Language matters on the exam: “fail to reject” is not the same as “accept.” A large p-value does not prove there is no relationship; it means you don’t have strong evidence of one from this data.
Step-by-step testing procedure (FRQ-ready reasoning)
- State hypotheses about \beta_1 in context.
- Check conditions (L.I.N.E.).
- Compute the test statistic using t = \frac{b_1 - \beta_{1,0}}{SE_{b_1}}.
- Find the p-value from the t distribution with df = n - 2 (or read it from regression output).
- Make a decision (reject or fail to reject) at significance level \alpha.
- Conclude in context about evidence for a linear relationship (or for a positive/negative slope).
Worked example: testing whether the slope differs from 0
A botanist takes a random sample of n = 25 plants of the same species. Let x be hours of sunlight per day and y be weekly growth (cm). Regression output gives:
- b_1 = 0.85
- SE_{b_1} = 0.30
Test at \alpha = 0.05:
- H_0: \beta_1 = 0
- H_a: \beta_1 \ne 0
Degrees of freedom
df = n - 2 = 25 - 2 = 23
Compute the test statistic
t = \frac{0.85 - 0}{0.30} = 2.833\ldots
P-value (approximate)
For df = 23, a t value around 2.83 is quite large.
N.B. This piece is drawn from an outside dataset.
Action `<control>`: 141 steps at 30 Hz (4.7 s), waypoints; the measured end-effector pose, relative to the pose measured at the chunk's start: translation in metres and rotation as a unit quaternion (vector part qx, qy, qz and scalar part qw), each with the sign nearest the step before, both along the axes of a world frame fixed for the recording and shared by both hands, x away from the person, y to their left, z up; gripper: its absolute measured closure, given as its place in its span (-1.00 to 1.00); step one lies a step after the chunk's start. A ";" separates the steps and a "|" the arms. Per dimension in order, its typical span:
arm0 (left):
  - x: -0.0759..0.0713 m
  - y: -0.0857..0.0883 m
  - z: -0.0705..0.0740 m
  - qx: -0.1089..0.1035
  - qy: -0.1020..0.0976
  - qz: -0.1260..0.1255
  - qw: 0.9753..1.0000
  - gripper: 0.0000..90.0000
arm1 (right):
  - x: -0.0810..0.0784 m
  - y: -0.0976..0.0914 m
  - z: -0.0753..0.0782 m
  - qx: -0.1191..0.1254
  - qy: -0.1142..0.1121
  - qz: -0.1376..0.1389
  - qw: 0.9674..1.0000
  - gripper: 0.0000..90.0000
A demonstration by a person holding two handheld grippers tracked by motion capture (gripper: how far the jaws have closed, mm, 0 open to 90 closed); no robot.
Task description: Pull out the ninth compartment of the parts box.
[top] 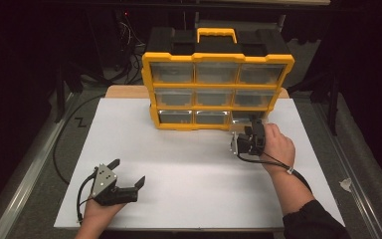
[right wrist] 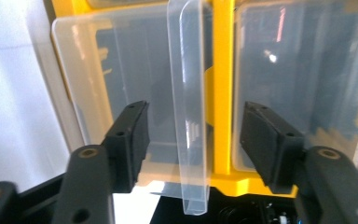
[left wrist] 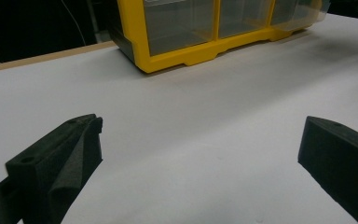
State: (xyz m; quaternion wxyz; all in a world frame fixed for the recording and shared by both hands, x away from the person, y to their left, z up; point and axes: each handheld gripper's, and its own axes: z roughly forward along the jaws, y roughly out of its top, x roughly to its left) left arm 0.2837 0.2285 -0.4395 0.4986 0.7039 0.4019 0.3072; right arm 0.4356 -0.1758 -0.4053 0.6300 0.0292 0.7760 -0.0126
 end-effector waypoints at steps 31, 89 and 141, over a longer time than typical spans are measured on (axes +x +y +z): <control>0.000 -0.001 -0.001 0.001 -0.001 -0.002 1.000 -1.00 | -0.022 -0.005 -0.003 -0.015 -0.007 0.005 1.000 0.73; 0.000 -0.002 0.000 0.002 -0.001 -0.005 1.000 -1.00 | -0.064 -0.010 -0.002 -0.002 0.003 0.031 1.000 0.25; 0.001 -0.005 -0.002 0.007 0.001 -0.010 1.000 -1.00 | -0.126 -0.035 -0.034 0.173 0.072 0.017 0.982 -0.98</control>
The two-sided p-value is less than 0.01 (you would confirm with a calculator/table or be given output).
Decision
Since p < 0.05, reject H_0.
Conclusion in context
“There is convincing evidence that the true slope \beta_1 is not 0. In the population of these plants, hours of sunlight per day is linearly associated with mean weekly growth.”
Notice what we did not say: we did not claim sunlight “causes” growth unless the data came from a randomized experiment where sunlight hours were assigned.
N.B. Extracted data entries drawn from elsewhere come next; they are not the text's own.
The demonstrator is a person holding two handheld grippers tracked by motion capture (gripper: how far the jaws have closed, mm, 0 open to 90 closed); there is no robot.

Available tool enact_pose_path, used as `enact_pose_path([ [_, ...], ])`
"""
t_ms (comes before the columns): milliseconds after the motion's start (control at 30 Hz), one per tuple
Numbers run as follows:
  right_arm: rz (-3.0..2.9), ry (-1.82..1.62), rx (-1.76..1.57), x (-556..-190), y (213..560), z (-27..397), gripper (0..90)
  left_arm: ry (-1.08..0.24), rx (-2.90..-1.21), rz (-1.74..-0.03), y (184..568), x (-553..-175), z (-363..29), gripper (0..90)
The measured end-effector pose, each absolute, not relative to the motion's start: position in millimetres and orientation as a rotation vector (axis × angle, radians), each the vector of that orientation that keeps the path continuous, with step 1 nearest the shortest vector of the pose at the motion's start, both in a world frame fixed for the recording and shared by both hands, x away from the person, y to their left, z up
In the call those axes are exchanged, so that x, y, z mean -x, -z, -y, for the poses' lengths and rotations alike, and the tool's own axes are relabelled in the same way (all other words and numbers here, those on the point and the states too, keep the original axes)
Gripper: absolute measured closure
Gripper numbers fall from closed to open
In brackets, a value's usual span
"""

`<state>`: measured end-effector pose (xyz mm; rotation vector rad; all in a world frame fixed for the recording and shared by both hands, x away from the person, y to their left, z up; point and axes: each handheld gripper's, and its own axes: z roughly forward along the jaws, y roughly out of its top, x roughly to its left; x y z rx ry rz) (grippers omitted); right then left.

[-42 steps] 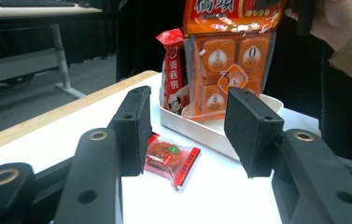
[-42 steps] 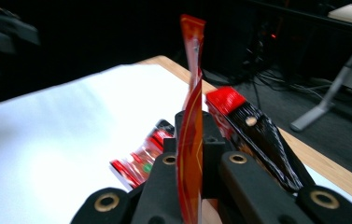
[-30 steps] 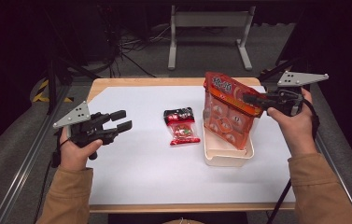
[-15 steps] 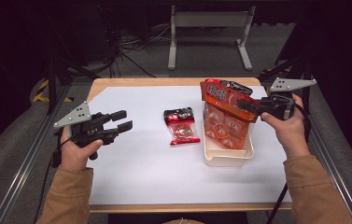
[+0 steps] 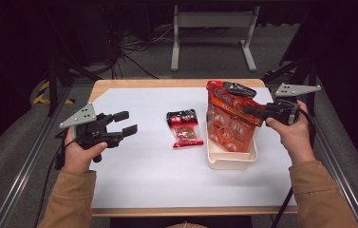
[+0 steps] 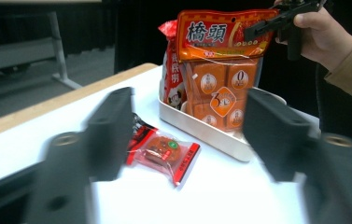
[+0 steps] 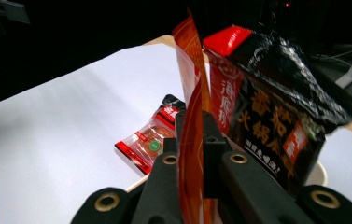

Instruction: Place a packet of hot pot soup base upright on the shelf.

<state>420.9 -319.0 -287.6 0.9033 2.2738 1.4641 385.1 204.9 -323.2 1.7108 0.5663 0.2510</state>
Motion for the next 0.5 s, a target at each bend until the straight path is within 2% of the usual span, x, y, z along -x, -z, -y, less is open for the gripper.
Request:
enact_pose_path([
  [200, -2.263, -1.479, -0.919, -420, 294, 320, 89.8, -0.253, -1.709, -0.605, 329, -391, -201, 17.9],
  [400, -2.198, -1.494, -0.955, -418, 288, 327, 89.6, -0.233, -1.727, -0.633, 336, -399, -197, 9.5],
  [500, -2.188, -1.488, -0.961, -418, 289, 328, 86.5, -0.230, -1.730, -0.629, 338, -401, -195, 7.0],
])
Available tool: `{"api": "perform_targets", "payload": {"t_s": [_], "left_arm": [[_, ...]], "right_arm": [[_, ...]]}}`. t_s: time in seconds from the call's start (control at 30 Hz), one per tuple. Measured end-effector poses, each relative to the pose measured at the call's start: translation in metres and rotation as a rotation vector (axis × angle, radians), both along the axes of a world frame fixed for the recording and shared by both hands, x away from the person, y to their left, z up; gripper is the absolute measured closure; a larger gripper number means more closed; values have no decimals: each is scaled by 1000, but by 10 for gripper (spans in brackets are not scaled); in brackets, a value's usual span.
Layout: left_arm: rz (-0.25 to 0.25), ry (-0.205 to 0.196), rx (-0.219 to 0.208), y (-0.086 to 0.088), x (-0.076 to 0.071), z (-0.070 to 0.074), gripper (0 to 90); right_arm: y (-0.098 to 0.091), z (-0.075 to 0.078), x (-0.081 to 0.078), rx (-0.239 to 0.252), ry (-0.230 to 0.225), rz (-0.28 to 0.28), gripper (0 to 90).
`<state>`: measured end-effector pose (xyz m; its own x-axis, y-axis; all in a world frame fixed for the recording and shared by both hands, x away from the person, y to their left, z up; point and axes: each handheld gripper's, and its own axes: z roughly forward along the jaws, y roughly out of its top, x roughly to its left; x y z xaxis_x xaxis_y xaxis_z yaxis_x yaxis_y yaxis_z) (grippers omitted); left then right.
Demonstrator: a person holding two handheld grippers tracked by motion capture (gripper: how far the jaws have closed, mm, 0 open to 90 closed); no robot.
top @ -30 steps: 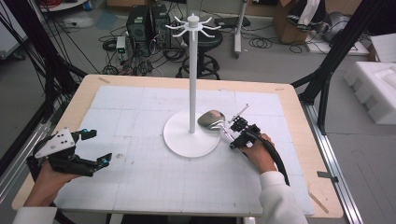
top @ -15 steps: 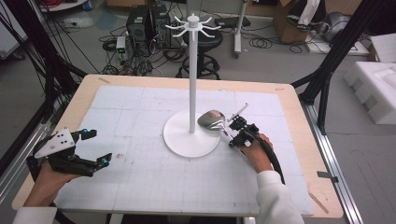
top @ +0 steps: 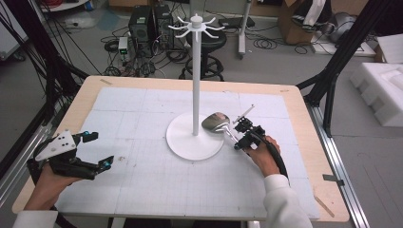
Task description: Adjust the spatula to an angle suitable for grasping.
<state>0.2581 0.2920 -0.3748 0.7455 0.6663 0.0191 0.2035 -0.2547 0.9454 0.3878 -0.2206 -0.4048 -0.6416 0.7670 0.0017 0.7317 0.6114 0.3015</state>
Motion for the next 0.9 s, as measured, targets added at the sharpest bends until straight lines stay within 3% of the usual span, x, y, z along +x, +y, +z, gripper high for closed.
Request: {"api": "perform_targets", "payload": {"t_s": [0.23,0.47,0.7,0.87,0.9], "left_arm": [[2,0,4,0,0,0,18],[4,2,6,1,0,0,18],[8,0,7,1,-1,1,18],[8,-3,8,3,-1,2,18],[11,-4,8,3,-1,2,18]], "right_arm": [[-14,13,-8,49,-23,3,752],[-25,29,-19,78,-54,43,751],[-48,45,-34,127,-71,113,751],[-61,53,-49,168,-97,195,751],[-62,55,-53,174,-111,231,751]]}}
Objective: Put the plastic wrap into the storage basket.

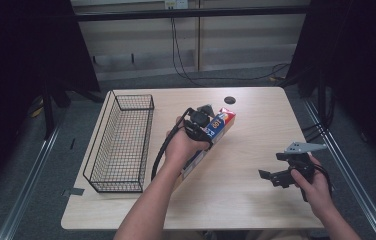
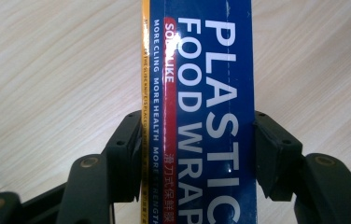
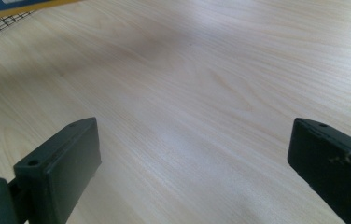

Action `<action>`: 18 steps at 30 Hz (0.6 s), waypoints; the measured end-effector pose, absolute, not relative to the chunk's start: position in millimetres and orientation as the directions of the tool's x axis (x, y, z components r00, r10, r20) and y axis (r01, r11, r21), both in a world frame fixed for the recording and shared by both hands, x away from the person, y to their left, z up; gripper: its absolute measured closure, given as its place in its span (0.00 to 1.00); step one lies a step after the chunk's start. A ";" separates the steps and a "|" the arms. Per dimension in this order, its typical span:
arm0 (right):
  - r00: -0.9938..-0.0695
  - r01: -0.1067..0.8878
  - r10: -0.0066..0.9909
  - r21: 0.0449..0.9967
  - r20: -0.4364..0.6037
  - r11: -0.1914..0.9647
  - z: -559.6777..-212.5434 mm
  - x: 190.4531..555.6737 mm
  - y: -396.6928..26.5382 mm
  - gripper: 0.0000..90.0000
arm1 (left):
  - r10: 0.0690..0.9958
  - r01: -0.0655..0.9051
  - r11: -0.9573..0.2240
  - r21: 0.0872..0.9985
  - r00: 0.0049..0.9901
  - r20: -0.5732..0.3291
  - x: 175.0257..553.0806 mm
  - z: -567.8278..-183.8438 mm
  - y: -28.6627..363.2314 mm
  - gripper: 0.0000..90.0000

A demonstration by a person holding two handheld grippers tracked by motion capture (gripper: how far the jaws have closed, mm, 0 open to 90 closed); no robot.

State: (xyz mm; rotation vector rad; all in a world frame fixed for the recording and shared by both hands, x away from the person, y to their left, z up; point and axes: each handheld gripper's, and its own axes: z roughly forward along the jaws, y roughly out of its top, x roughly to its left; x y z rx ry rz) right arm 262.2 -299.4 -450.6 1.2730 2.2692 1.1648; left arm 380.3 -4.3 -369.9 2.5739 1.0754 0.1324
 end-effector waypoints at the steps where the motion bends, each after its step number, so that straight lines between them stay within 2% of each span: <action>1: -0.568 0.579 0.813 0.765 0.129 0.283 -450.6 262.2 -299.4 0.03 | 0.711 0.678 -0.645 0.352 0.702 -0.047 381.1 -367.5 -2.8 0.48; 18: -0.570 0.580 0.812 0.761 0.122 0.293 -451.8 263.3 -298.6 0.02 | 0.765 0.731 -0.587 0.348 0.642 -0.056 391.5 -339.5 17.7 0.48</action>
A second example: one-sided alternative
Suppose an economics question expects you to justify that higher advertising spending increases sales. Then you might test:
- H_0: \beta_1 = 0
- H_a: \beta_1 > 0
Everything about the mechanics is the same, but the p-value is one-sided, so it will be about half of the corresponding two-sided p-value (when the observed t is in the direction of H_a). A common exam trap is using a two-sided p-value when the alternative is one-sided.
How the test relates to correlation and regression output
In simple linear regression (one x variable), testing \beta_1 = 0 is closely connected to testing whether the population correlation is 0. Practically, AP questions often give regression output with a row for the explanatory variable that includes:
- the slope estimate b_1
- SE_{b_1}
- the t statistic
- the p-value
If the p-value listed for x is small, that corresponds to rejecting H_0: \beta_1 = 0.
What can go wrong (common reasoning errors)
- Confusing “no slope” with “no relationship.” The test is about linear relationship. There could be a strong curved relationship even if a linear slope test fails.
- Concluding causation from observational data. Significant slope does not eliminate confounding.
- Not tying hypotheses to the parameter. Hypotheses should be about \beta_1, not about b_1.
- Ignoring outliers/influential points. One influential point can drastically change b_1 and the p-value. Residual plots and scatterplots help you notice this.
Exam Focus
- Typical question patterns:
- Given regression output, conduct a test of H_0: \beta_1 = 0 and write a conclusion in context.
- Choose the correct alternative hypothesis (two-sided vs one-sided) based on the story.
- Explain whether a significant result supports a causal claim based on whether the study was an experiment or observational.
- Common mistakes:
- Writing hypotheses about b_1 instead of \beta_1.
- Using df = n - 1 or using a Normal distribution instead of t with df = n - 2.
- Saying “we accept H_0” or interpreting a large p-value as proof that the slope is 0.